Korea Exchange (KRX)'s materials on "Notes for market participants regarding the 2025 business year settlement of account." /Courtesy of Korea Exchange (KRX)

Korea Exchange (KRX) said about 16% of corporations delisted over the past five years were expelled from the market due to issues related to settlement of account work, urging corporations to take special care with their settlement of account tasks.

Korea Exchange (KRX) on the 9th released the "Guidelines on matters to note for market participants regarding the settlement of account for the 2025 business year" and said a total of 254 corporations were delisted from the KOSPI and KOSDAQ markets over the five years from 2021 to 2025.

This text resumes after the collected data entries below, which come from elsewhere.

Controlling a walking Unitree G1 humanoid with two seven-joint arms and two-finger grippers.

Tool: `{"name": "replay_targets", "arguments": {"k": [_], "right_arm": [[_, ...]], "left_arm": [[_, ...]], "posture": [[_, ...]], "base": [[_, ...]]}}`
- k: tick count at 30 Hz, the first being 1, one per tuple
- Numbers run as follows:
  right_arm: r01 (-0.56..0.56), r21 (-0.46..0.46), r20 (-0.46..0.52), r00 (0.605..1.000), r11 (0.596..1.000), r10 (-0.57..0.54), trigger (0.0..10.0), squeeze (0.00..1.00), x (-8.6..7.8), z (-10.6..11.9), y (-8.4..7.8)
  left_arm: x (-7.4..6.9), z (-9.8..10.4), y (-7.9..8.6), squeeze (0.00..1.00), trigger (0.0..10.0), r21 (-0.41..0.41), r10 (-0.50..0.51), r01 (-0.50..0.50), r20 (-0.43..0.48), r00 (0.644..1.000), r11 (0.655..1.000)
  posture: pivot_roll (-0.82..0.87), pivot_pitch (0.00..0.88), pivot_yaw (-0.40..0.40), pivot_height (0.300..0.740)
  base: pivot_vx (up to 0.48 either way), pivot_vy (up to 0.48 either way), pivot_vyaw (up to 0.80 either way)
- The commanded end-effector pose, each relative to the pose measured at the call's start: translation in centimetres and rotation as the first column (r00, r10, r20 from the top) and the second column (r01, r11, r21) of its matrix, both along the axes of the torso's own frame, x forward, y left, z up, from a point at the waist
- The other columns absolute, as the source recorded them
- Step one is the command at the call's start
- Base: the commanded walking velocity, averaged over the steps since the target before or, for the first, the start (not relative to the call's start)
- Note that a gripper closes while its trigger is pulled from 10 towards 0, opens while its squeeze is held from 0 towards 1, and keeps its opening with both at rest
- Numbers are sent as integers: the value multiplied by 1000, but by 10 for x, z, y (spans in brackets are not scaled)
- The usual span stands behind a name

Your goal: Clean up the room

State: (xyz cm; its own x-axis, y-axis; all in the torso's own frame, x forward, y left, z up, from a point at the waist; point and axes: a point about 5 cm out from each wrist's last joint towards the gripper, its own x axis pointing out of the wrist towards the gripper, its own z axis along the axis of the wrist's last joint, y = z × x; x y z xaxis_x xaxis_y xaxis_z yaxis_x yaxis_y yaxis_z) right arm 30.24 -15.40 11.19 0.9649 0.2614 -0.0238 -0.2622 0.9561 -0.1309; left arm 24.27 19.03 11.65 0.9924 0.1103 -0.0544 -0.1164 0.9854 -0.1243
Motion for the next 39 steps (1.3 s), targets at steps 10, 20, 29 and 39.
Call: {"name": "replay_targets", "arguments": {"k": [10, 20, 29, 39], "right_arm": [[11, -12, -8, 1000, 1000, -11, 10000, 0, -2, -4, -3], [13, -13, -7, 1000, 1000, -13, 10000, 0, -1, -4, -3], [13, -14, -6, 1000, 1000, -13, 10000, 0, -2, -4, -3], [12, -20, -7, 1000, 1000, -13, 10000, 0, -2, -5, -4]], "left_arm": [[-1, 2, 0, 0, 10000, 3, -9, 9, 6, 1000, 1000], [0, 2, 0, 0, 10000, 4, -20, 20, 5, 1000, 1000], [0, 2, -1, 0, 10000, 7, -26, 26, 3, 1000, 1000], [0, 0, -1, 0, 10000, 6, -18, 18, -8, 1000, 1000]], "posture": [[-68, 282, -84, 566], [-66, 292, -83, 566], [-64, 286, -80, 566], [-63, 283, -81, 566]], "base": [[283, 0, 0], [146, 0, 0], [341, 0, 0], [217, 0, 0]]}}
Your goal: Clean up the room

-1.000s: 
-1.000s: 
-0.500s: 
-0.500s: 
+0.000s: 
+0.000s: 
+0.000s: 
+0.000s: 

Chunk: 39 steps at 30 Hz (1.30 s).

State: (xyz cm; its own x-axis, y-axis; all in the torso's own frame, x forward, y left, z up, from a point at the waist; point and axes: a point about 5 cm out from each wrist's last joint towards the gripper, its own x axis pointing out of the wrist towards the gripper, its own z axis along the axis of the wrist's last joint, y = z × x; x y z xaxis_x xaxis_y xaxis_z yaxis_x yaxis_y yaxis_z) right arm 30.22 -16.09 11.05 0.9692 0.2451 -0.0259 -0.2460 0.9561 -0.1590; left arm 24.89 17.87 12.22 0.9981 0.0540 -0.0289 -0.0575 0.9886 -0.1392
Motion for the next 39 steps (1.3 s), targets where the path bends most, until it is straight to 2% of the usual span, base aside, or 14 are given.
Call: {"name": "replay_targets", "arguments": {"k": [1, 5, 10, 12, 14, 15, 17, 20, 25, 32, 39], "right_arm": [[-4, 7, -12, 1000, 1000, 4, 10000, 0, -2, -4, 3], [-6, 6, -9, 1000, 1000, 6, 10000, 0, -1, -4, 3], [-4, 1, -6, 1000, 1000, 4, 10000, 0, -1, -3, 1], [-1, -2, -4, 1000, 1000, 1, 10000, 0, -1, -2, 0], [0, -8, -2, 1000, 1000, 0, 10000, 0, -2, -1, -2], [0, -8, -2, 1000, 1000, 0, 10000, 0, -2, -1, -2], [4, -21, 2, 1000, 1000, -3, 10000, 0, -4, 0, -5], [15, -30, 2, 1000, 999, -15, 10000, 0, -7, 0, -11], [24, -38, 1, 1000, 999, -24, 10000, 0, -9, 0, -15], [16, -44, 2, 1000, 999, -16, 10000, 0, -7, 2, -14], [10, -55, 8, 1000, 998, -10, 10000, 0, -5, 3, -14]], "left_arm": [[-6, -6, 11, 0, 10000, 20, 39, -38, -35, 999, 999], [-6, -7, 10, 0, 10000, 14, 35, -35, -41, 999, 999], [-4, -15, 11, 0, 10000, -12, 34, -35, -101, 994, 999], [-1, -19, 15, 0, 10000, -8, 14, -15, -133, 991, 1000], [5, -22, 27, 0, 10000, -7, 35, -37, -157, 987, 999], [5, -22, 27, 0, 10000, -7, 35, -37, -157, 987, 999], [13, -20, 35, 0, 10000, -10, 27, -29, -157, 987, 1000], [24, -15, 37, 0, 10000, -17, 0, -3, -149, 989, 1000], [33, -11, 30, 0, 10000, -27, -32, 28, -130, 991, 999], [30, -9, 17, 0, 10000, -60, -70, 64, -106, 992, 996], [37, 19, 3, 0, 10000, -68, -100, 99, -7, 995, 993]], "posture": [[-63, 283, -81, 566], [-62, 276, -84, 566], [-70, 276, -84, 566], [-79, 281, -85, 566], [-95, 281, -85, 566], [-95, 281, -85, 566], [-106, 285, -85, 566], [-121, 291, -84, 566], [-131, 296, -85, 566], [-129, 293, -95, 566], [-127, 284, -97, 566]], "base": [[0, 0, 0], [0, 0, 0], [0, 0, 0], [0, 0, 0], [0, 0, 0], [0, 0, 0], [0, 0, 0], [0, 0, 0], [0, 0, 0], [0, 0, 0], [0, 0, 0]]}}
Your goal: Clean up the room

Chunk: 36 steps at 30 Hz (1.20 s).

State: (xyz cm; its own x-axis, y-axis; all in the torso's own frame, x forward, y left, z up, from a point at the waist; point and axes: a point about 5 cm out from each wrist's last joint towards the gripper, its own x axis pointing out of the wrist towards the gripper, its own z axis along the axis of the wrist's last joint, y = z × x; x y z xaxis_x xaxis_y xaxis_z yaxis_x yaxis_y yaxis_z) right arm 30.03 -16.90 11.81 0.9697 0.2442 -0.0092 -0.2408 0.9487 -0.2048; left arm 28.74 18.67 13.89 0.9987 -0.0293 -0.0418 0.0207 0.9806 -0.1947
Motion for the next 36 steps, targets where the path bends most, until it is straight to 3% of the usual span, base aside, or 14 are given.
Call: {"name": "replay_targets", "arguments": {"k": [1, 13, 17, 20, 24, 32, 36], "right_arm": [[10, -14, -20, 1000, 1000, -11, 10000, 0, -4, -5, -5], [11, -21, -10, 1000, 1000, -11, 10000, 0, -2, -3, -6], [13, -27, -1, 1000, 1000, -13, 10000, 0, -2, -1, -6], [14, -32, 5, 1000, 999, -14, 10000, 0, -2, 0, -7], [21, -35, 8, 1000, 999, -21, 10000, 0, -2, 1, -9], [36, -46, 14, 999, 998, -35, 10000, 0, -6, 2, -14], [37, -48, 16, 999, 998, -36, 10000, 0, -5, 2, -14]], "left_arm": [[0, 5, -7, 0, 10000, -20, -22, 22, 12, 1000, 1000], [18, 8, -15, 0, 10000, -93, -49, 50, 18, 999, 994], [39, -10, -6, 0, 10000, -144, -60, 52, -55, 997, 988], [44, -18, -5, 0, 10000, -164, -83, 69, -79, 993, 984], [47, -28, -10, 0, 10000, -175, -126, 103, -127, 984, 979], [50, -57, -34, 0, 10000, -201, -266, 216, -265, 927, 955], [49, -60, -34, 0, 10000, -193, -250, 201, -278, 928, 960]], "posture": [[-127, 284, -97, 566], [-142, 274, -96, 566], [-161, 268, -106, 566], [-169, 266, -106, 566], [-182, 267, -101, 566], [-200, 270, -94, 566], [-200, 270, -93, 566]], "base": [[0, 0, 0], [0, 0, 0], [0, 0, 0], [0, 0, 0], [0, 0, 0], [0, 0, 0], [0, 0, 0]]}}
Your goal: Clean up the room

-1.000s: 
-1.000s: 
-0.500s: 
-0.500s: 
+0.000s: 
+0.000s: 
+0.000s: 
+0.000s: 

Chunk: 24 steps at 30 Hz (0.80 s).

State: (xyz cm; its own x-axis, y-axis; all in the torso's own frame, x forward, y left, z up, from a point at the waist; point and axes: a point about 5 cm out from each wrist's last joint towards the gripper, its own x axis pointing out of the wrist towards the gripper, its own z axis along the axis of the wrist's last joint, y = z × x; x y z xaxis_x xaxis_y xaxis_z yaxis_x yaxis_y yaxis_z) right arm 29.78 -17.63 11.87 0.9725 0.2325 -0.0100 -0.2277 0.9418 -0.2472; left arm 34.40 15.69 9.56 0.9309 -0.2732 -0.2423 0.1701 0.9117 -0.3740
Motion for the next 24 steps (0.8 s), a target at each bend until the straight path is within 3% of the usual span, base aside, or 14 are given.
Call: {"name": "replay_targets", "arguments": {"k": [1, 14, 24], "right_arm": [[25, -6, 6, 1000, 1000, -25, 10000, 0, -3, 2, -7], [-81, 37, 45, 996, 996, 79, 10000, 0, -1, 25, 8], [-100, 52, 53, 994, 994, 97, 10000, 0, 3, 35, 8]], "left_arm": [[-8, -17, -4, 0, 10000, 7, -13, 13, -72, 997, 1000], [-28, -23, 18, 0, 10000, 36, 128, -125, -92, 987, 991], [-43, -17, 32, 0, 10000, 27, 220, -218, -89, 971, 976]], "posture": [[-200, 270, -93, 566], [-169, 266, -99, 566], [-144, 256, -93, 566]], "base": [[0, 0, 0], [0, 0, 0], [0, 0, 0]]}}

Among them, 40 corporations, including 37 with non-unqualified audit opinions and 3 that failed to submit business reports, were delisted for settlement of account-related reasons, accounting for 15.7%.

Seventeen corporations whose delistings were deferred due to non-unqualified audit opinions for the 2024 business year will have their delisting status determined based on the audit opinions for the 2025 business year. The share of listed companies delisted for settlement of account-related reasons last year was 9.6%, a slight increase from the previous year's 7.3%.

Korea Exchange (KRX) emphasized that, for listed companies, audit reports contain information important to investment decisions and may involve market actions, so they must be disclosed immediately upon receipt. It noted that special care is required regarding the holding of general shareholders' meetings and the appointment of outside directors and auditors, and explained that shareholders must be provided with the audit and business reports up to one week before the general shareholders' meeting.

It also said that, for investors, important investment-related disclosures are concentrated around the settlement of account period and may be accompanied by significant market actions such as delisting, which can lead to unexpected investment losses, so special caution is required when investing in corporations with weak management stability or poor financial condition.

The status of audit report submissions by listed companies can be checked on the exchange's listing disclosure system.

A Korea Exchange (KRX) official said, "The exchange will establish a cooperative system with external auditors and others regarding the submission of audit reports to induce prompt disclosure and take timely market actions for corporations with non-unqualified audit opinions, making every effort to protect investors."